BEGIN

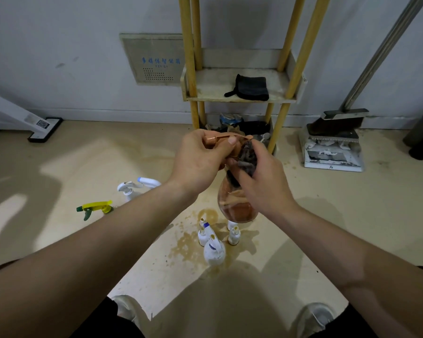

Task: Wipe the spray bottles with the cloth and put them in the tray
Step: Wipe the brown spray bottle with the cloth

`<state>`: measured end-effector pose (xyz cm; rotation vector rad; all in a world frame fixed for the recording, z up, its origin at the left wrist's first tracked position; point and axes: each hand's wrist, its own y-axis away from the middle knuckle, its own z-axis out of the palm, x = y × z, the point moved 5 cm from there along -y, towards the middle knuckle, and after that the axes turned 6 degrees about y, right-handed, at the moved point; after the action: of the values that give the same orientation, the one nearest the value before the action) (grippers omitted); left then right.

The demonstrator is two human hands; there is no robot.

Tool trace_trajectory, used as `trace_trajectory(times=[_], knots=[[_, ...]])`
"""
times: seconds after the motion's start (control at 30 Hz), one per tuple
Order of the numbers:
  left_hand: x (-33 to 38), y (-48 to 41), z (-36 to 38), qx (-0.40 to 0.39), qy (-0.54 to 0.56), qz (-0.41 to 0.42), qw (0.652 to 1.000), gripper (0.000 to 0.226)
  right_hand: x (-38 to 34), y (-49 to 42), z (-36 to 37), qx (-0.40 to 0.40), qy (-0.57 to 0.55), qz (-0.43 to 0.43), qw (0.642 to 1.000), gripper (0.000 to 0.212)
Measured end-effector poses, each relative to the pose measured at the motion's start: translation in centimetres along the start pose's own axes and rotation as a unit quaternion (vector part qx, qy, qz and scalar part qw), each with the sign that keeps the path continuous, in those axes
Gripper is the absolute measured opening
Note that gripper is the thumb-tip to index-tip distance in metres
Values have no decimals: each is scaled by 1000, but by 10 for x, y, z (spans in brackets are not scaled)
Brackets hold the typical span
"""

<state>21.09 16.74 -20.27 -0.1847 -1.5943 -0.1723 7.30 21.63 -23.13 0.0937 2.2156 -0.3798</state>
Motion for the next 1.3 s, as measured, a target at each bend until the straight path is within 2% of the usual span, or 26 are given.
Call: trace_trajectory(times=[0.17,0.37,0.6,0.8,0.9,1.0,1.1,1.23,1.3], knots=[[1,2,3,7,-20,13,1000,23,-1,-6,-8,23,17,6,1000,32],[3,4,3,-10,-2,14,1000,30,-3,-6,-10,23,-19,15,999,28],[15,2,-3,-88,15,5,996,53,-7,-13,-17,33,-86,19,996,27],[-18,-6,-24,-103,23,-93,990,39,-8,-21,-26,32,-166,21,985,19],[-36,-2,-15,-166,-61,-93,980,19,-9,-22,-27,21,-190,20,981,19],[-38,2,-6,-215,-84,-79,970,41,-11,-23,-27,17,-210,22,977,15],[-38,3,-3,-249,-92,-99,959,56,-11,-24,-29,28,-244,47,968,13],[-44,8,6,-274,-109,-92,951,86,-11,-25,-33,43,-257,67,963,11],[-45,9,8,-261,-114,-74,956,87,-10,-25,-33,46,-265,73,960,13]])
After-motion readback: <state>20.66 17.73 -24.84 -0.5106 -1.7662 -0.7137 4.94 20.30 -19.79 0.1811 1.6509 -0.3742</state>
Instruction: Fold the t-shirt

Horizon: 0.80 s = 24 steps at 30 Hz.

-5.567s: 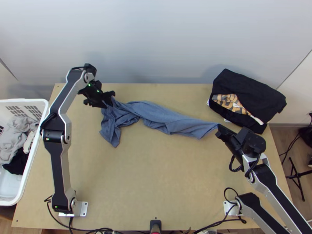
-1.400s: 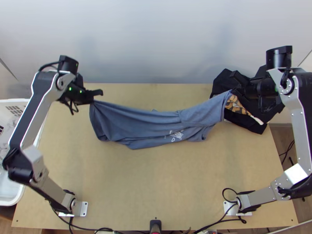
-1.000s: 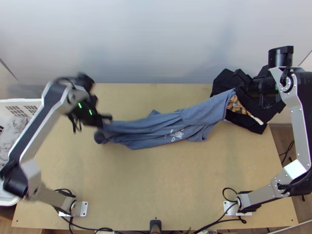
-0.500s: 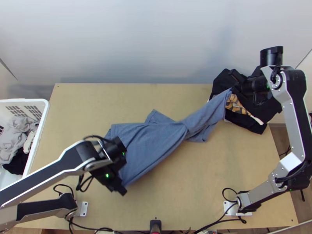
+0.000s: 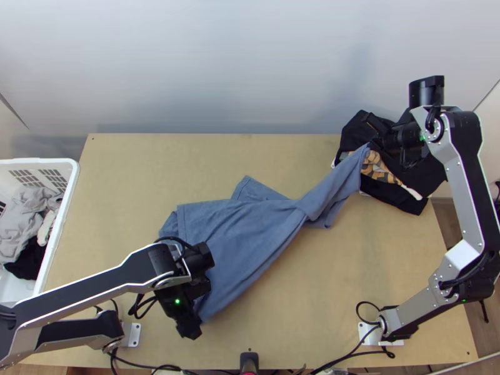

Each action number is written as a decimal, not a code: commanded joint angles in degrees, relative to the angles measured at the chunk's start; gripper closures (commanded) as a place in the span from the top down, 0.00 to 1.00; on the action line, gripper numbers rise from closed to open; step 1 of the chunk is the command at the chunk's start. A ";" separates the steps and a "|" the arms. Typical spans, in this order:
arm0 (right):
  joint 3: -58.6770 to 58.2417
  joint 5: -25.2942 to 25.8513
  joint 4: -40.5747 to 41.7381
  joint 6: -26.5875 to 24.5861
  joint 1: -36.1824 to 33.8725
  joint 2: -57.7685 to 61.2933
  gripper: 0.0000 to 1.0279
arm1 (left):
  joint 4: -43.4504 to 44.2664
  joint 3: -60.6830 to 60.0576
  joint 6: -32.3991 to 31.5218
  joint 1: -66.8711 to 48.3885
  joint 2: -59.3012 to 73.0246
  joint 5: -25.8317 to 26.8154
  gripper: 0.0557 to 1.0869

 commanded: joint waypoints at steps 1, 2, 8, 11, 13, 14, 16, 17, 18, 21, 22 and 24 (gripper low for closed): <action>-1.02 0.73 0.53 -0.06 0.21 0.07 0.03 | 5.20 2.25 1.38 5.86 0.76 0.85 0.94; -1.29 0.73 0.62 0.03 0.21 0.07 0.03 | 6.79 2.60 1.29 7.27 0.76 1.12 0.94; -1.81 1.70 1.50 0.03 1.09 0.07 0.03 | 7.23 11.30 -1.26 20.98 5.33 2.26 0.95; -1.81 1.87 1.76 0.03 1.35 0.07 0.03 | 4.85 13.50 -0.91 25.90 5.42 4.90 0.95; -1.81 1.87 1.94 0.03 1.35 0.33 0.03 | 2.66 13.14 0.23 26.43 4.54 5.95 0.95; -1.81 1.87 2.02 0.11 1.35 0.42 0.03 | 0.99 12.88 0.85 26.34 4.19 6.65 0.95; -1.81 1.87 2.37 0.11 1.53 0.59 0.03 | -2.27 12.09 2.96 25.81 3.22 8.94 0.95; -1.81 1.87 2.64 0.11 1.62 0.59 0.03 | -3.06 11.56 3.57 25.20 2.61 9.38 0.95; -1.81 1.87 2.81 0.11 1.62 0.59 0.03 | -3.06 11.30 3.48 24.84 2.08 9.47 0.95; -1.46 1.87 3.25 0.38 1.62 0.59 0.03 | -5.78 11.21 2.96 22.56 1.64 10.78 0.95; -1.29 1.96 3.25 0.38 1.62 0.59 0.03 | -5.87 11.12 2.17 22.21 1.55 10.78 0.95; -1.02 2.05 3.25 0.38 1.62 0.50 0.03 | -5.34 11.03 0.32 21.42 1.90 10.34 0.95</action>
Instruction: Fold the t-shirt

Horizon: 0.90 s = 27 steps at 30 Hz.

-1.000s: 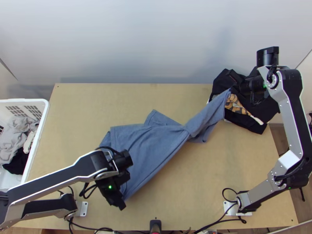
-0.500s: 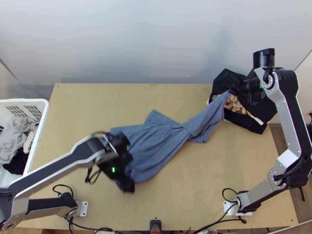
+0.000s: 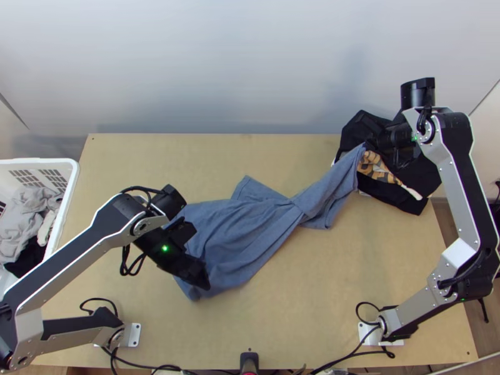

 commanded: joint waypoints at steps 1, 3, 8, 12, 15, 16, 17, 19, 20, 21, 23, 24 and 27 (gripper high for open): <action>0.62 0.39 0.52 0.16 0.02 -0.04 0.03 | -1.62 0.17 -2.19 -1.42 -0.37 -0.88 0.95; 0.62 0.39 0.52 0.07 -0.24 -0.31 0.03 | 2.16 -0.09 -3.60 -4.94 -1.86 -9.67 0.95; -0.61 0.39 0.52 -0.10 -1.04 -1.54 0.03 | 7.17 1.84 -8.08 -1.95 -0.90 -14.15 0.95; -2.28 0.56 0.52 -0.10 -1.04 -2.77 0.03 | 12.97 4.48 -17.05 9.47 2.79 -12.57 0.95; -2.99 1.00 0.52 -0.02 -1.04 -3.38 0.03 | 16.75 4.83 -22.15 16.95 6.05 -13.54 0.95; -3.16 1.09 0.52 0.07 -0.95 -3.47 0.03 | 18.06 4.48 -23.02 18.70 6.57 -15.73 0.95; -3.34 1.18 0.52 0.07 -0.95 -3.65 0.03 | 18.94 3.86 -23.38 19.41 6.84 -18.55 0.95; -3.60 1.35 0.52 0.16 -0.95 -3.91 0.03 | 19.21 2.55 -23.20 19.58 7.98 -22.59 0.95; -3.69 1.44 0.52 0.16 -0.86 -3.91 0.03 | 19.21 1.75 -23.20 19.49 8.42 -24.08 0.95; -3.78 1.44 0.52 0.16 -0.86 -4.00 0.03 | 19.12 0.61 -22.94 19.23 9.03 -24.17 0.95; -3.78 1.53 0.52 0.16 -0.77 -4.00 0.03 | 19.12 -1.15 -22.94 18.70 10.00 -25.31 0.95; -3.78 1.53 0.61 0.16 -0.77 -4.09 0.03 | 19.12 -1.94 -22.94 18.09 10.44 -25.31 0.95; -3.78 1.62 0.87 0.16 -0.77 -4.17 0.03 | 20.53 -3.96 -22.85 16.51 11.41 -25.31 0.94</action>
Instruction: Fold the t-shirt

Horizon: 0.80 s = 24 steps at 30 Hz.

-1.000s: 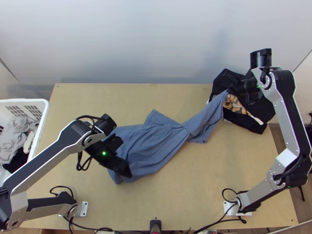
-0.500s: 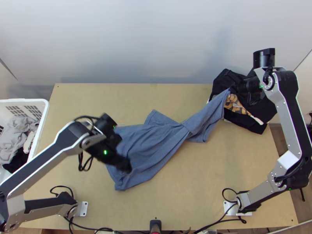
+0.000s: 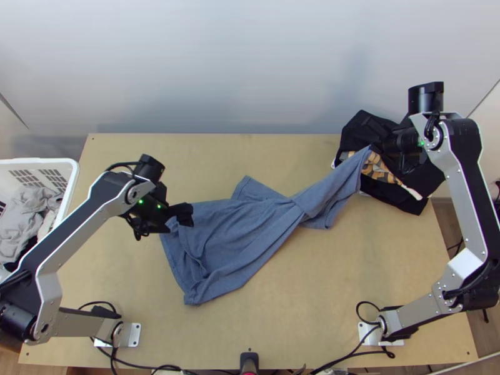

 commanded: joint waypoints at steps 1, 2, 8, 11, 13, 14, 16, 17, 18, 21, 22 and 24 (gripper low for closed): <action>-0.37 0.26 0.44 0.14 0.01 -0.57 0.03 | 2.98 -4.40 -1.06 -0.41 3.48 -2.76 0.92; -0.37 0.26 0.52 0.14 0.01 -0.65 0.03 | 3.59 -4.75 -1.06 -0.50 4.00 -2.84 0.89; -0.37 0.61 0.79 0.14 -0.16 -1.01 0.03 | 5.53 -6.42 -0.97 -2.00 7.34 -4.25 0.89; -0.37 0.61 1.14 0.14 -0.25 -1.09 0.03 | 6.67 -6.68 -1.15 -2.61 8.31 -4.25 0.89; -0.37 0.61 1.40 0.14 -0.25 -1.09 0.03 | 8.08 -7.12 -1.32 -3.05 8.40 -4.16 0.89; -0.37 0.61 1.58 0.14 -0.25 -1.09 0.03 | 8.78 -7.39 -1.23 -3.23 8.66 -4.25 0.89; -0.37 0.61 1.75 0.14 -0.25 -1.09 0.03 | 10.71 -8.35 -1.23 -3.93 9.01 -4.25 0.74; -0.37 0.61 1.93 0.14 -0.16 -1.09 0.03 | 11.85 -8.70 -1.32 -4.02 9.28 -4.25 0.61; -0.37 0.53 1.93 0.14 -0.16 -1.18 0.03 | 13.17 -9.06 -1.50 -4.10 9.45 -4.25 0.48; -0.37 0.53 2.02 0.14 -0.16 -1.45 0.03 | 15.63 -9.14 -1.94 -4.37 10.16 -4.16 0.26; -0.46 0.53 2.02 0.14 -0.16 -1.62 0.03 | 16.34 -9.14 -1.94 -4.46 10.42 -4.16 0.21; -0.72 0.61 2.02 0.14 -0.25 -2.06 0.03 | 18.53 -9.23 -2.38 -4.37 10.68 -4.25 0.03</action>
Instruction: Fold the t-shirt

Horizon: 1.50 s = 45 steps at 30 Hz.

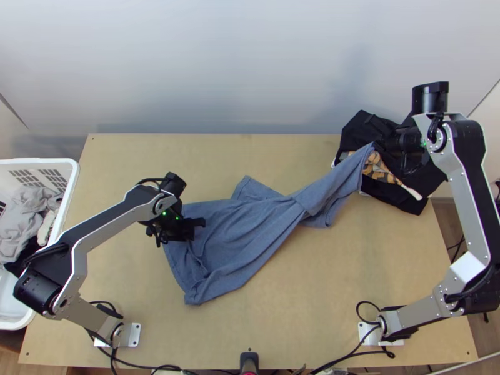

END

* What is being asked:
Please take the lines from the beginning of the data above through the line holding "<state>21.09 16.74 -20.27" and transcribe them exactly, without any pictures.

* Expected output:
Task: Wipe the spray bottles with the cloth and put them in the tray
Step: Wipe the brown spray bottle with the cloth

`<state>`: measured end-effector pose (xyz cm; rotation vector rad; all in a world frame fixed for the recording, z up, its origin at the left wrist's first tracked position; point and axes: each hand's wrist, its own y-axis away from the middle knuckle, its own z-axis out of the palm, x = y × z, the point moved 5 cm from there along -y, towards the middle knuckle, and after that the axes turned 6 degrees about y, right-handed, at the moved point; after the action: of the values that give the same orientation, the one nearest the value before the action) (grippers omitted); left then right.

The demonstrator is two human hands; there is no robot.

Tool trace_trajectory, used as `trace_trajectory(times=[_], knots=[[_, ...]])`
"""
times: seconds after the motion's start (control at 30 Hz), one per tuple
Order of the numbers:
  left_hand: x (-33 to 38), y (-48 to 41), z (-36 to 38), qx (-0.40 to 0.39), qy (-0.54 to 0.56), qz (-0.41 to 0.42), qw (0.652 to 1.000), gripper (0.000 to 0.226)
  right_hand: x (-38 to 34), y (-49 to 42), z (-36 to 37), qx (-0.40 to 0.40), qy (-0.57 to 0.55), qz (-0.43 to 0.43), qw (0.642 to 1.000), gripper (0.000 to 0.212)
Measured end-effector poses, each relative to the pose measured at the motion's start: translation in centimetres along the start pose's own axes and rotation as a unit quaternion (vector part qx, qy, qz and scalar part qw), each with the sign that keeps the path continuous, in those axes
Gripper is the absolute measured opening
Note that gripper is the thumb-tip to index-tip distance in metres
Values have no decimals: each is scaled by 1000, but by 10 for x, y, z (spans in brackets are not scaled)
Brackets hold the typical span
"""

<state>21.09 16.74 -20.27 -0.1847 -1.5943 -0.1723 7.30 21.63 -23.13 0.0937 2.2156 -0.3798</state>

That concludes the answer to the exercise.